Exercise goal → From the first line of the data below through the line holding "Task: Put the", write out each line exactly as it stands.

Recorded information →
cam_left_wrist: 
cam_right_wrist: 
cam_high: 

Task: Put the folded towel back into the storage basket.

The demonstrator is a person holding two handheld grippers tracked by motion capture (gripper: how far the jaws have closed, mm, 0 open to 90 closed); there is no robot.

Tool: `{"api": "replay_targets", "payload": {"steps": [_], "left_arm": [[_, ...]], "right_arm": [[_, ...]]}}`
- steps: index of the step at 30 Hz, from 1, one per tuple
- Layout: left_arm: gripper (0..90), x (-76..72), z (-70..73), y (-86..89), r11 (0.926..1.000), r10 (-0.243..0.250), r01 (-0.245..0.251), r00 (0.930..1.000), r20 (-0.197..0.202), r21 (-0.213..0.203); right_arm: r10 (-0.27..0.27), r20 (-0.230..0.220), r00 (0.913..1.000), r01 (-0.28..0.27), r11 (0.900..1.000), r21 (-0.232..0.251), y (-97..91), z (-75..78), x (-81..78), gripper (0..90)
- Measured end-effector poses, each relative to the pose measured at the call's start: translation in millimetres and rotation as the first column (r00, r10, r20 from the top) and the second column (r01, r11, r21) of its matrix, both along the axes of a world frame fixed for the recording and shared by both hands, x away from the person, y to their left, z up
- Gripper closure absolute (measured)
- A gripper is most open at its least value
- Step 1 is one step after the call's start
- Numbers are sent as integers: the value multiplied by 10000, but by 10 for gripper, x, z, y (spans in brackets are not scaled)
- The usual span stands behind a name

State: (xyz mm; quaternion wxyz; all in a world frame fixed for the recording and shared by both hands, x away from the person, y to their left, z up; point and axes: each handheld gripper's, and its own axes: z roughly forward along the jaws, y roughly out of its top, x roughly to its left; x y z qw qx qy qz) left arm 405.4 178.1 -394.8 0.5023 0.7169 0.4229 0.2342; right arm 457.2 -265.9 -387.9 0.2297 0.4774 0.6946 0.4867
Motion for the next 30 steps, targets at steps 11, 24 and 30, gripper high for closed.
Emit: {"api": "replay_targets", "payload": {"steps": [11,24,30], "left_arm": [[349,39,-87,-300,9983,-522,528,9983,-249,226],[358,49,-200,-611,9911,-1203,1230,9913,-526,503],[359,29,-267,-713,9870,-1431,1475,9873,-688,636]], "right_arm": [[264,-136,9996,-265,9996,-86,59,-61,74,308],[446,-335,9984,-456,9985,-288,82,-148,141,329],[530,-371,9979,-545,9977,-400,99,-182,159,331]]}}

Task output →
cam_left_wrist: 
cam_right_wrist: 
cam_high: 

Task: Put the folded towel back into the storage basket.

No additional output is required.